Buren, a self-professed junkie for anything on two wheels and “epic outings of speed,” takes the reader from the moment 13 years ago when he was lying motionless on the forest floor after a ramp jump went awry, to the exhilaration of competing as the first Canadian paraplegic in the Ironman World Championship in Hawaii, a 226-kilometre triathlon race.
In his almost 200-page book, Buren describes in meticulous detail his days in the aftermath of the accident, his time in rehab, the tears, the sadness, the frustrations, those he met along the way who inspired him.
The private and personal nature of the book, which touches on very intimate moments, was the crux of why he eventually decided to release the book to a wider audience than his immediate family.
“No one talks about this stuff, the intimate piece: the reality that when you lose your lower body, you lose everything, and it’s messy. I’ve been told by some people, ‘Don’t talk about that, its uncomfortable to people,’ but that’s life.”
At that moment, Buren felt he had his ending: the physical, emotional and mental fight to retrieve the life he and his wife, Sabrina, and two children had prior to his accident. Buren had found a way to live again.

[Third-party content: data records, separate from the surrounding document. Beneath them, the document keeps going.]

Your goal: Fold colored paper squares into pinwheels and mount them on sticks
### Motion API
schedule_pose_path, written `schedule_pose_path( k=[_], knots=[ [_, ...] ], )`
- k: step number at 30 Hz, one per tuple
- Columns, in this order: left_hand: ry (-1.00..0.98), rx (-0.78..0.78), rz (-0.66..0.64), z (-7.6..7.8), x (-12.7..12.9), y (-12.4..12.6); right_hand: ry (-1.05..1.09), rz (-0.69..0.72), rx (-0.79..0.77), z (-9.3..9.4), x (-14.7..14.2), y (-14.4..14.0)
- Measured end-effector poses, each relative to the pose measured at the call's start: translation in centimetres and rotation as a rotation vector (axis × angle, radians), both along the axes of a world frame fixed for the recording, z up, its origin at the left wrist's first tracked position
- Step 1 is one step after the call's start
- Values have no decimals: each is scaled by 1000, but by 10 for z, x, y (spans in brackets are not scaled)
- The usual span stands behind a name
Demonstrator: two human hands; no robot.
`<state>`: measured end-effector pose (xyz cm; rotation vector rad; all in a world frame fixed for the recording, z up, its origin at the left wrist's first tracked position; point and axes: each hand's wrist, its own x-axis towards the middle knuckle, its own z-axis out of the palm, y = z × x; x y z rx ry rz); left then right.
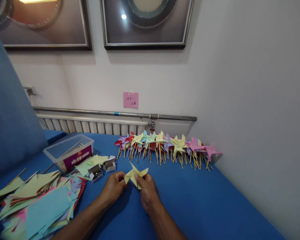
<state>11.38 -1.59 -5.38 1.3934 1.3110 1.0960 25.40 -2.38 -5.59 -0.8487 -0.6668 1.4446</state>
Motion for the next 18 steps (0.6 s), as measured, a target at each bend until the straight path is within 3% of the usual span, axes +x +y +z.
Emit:
schedule_pose_path(
  k=[18],
  knots=[
    [38,-7,26,7,1,-4,-4,-22,-8,2,-3,-1]
  ],
)
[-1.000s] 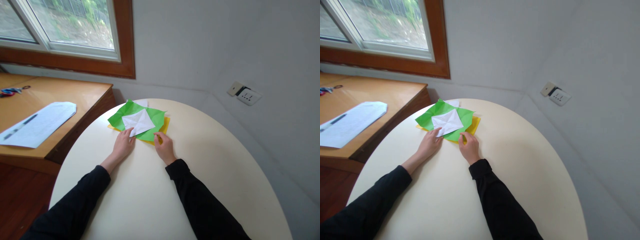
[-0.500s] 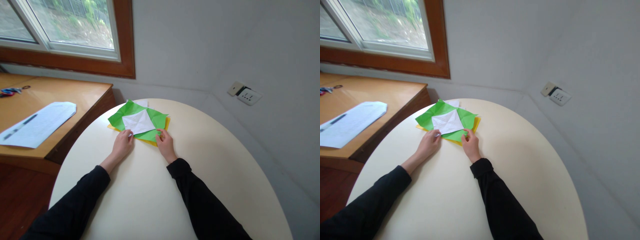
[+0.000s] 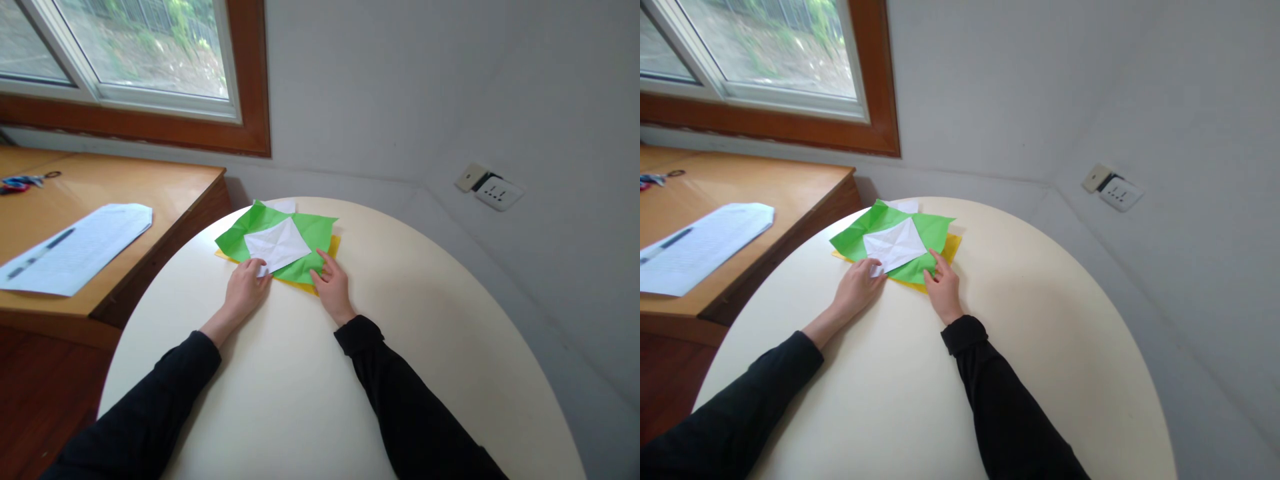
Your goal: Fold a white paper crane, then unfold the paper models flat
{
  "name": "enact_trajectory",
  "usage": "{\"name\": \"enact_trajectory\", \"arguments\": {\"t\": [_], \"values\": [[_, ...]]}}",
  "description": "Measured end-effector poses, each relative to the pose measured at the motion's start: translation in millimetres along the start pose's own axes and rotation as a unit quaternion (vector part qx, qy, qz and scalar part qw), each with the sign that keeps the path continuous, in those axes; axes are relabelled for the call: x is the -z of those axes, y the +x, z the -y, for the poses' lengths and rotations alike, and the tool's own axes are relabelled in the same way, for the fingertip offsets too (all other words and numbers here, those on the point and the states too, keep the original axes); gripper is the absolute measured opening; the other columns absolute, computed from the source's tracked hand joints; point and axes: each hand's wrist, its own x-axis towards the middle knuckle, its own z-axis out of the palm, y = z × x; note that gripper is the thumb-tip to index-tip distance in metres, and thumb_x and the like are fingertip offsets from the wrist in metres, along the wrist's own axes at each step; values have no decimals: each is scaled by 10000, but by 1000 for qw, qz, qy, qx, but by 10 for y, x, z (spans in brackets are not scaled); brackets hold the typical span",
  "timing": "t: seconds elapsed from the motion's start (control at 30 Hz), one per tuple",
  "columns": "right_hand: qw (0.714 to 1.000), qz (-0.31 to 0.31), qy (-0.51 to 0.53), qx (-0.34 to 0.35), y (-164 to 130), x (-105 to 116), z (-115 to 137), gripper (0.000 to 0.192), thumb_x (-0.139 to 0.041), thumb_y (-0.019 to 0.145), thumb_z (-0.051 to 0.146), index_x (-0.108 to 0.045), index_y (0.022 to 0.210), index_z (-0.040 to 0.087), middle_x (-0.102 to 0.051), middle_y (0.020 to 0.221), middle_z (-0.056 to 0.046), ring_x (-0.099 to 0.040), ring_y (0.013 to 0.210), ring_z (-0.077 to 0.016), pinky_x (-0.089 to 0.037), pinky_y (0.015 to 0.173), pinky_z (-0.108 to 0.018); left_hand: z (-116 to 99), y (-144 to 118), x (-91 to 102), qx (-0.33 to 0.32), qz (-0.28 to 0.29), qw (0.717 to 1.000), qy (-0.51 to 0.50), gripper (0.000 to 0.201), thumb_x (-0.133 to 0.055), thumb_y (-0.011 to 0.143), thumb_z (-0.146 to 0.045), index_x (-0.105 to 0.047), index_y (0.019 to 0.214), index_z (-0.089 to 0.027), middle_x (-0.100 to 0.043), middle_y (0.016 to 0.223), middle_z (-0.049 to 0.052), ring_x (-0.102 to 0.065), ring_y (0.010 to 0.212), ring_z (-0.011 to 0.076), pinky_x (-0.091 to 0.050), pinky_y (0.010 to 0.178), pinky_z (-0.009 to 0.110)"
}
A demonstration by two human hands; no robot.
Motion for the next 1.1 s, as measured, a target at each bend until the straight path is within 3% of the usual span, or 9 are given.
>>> {"name": "enact_trajectory", "arguments": {"t": [0.13, 0.33, 0.57, 0.77, 0.87, 1.1], "values": [[1000, -4, 13, 21, -24, 6, 50, 431, -529, 729, 240, -570, 1151, 167, -419, 618, 52, -264, 421, -53, -325, 372, -173, 8, 6, -12, 6, -2, 1000, -5, 241, -475, 795, -267, -555, 1005, -182, -611, 1014, 101, -561, 947, 261, -454, 804, 367], [1000, -14, -4, 22, -16, 11, -3, 364, -521, 741, 240, -626, 1081, 164, -373, 529, 64, -220, 418, -67, -273, 368, -192, 8, 5, -4, 9, -16, 999, -37, 193, -397, 822, -212, -567, 911, -188, -620, 960, 86, -586, 871, 226, -458, 764, 340], [998, -14, -27, 61, 12, 13, -41, 262, -510, 751, 209, -686, 940, 168, -646, 789, -28, -474, 552, -104, -420, 507, -224, 37, 14, -45, -3, -71, 996, -49, 165, -403, 835, -224, -553, 879, -175, -626, 910, 91, -590, 851, 230, -456, 737, 352], [989, -55, -57, 123, 4, 35, -38, 300, -482, 815, 216, -655, 1060, 192, -668, 881, -49, -582, 710, -143, -493, 671, -271, 41, 22, -27, -55, -151, 985, -69, 105, -448, 813, -198, -550, 796, -179, -629, 907, 79, -586, 871, 220, -447, 779, 362], [984, -88, -69, 141, 4, 60, -36, 302, -471, 839, 237, -643, 1084, 192, -666, 905, -62, -596, 732, -146, -507, 682, -275, 42, 16, -14, -77, -182, 978, -70, 92, -494, 790, -205, -555, 725, -183, -620, 931, 71, -579, 893, 213, -439, 800, 365], [975, -165, -71, 128, 129, 231, -148, 331, -483, 833, 288, -621, 1117, 189, -646, 1076, -79, -616, 883, -173, -529, 733, -295, 86, 20, -44, -81, -155, 984, -32, 113, -516, 760, -201, -602, 694, -171, -589, 881, 74, -574, 823, 209, -454, 757, 367]]}}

He had his “neat and tidy end.”
And then life intervened again, with an even harsher reality.
“It’s as though I crossed the finish line of what was supposed to be the hardest race of my life, only to be told to get back on the racecourse and just keep doing laps,” said the 50-year-old Oakville resident.
A second tragedy befell the family just over a year ago when the Burens’ 14-year-old daughter, Zara, died trying to save her horse in a horrible accident.
“This loss is immeasurable, the weight unbearable. When I think about the challenge of recovering from breaking my back, that was easy compared to learning to live without our baby girl,” he writes.
Zara, said Buren, would want the family to keep moving forward.
“So that’s really what we’re trying to do. We’re taking her with us; we’re trying to find a way to live again.”
Writing the book was both emotionally and physically punishing for him.
“I really didn’t want to remind myself of the things I’ve lost. It was difficult, because I’ve always been trying to move on, focus on what I’ve got.”
Penning words that described traumatic events actually brought on shots of agonizing neuropathic pain, a condition caused by damage to the nervous system.
“I’m going to look at this as training; the more I can talk about it, the more I can write about it; the more I can be around it, and not run from it, maybe the better I’ll be, and I will overcome it (neuropathy), and that’s how I have to look at it.”
Buren said it would be meaningful and rewarding for him if readers of his book came away with a different perspective on their challenges and what they’re able to do.
The ending he thought he had was only the beginning of another chapter of his life.
“Losing Zara forced me to realize that my story hadn’t ended.”
“What’s Next: Striving to Find Happiness After Heartbreaking Loss” is available via eBook or in paperback through Amazon.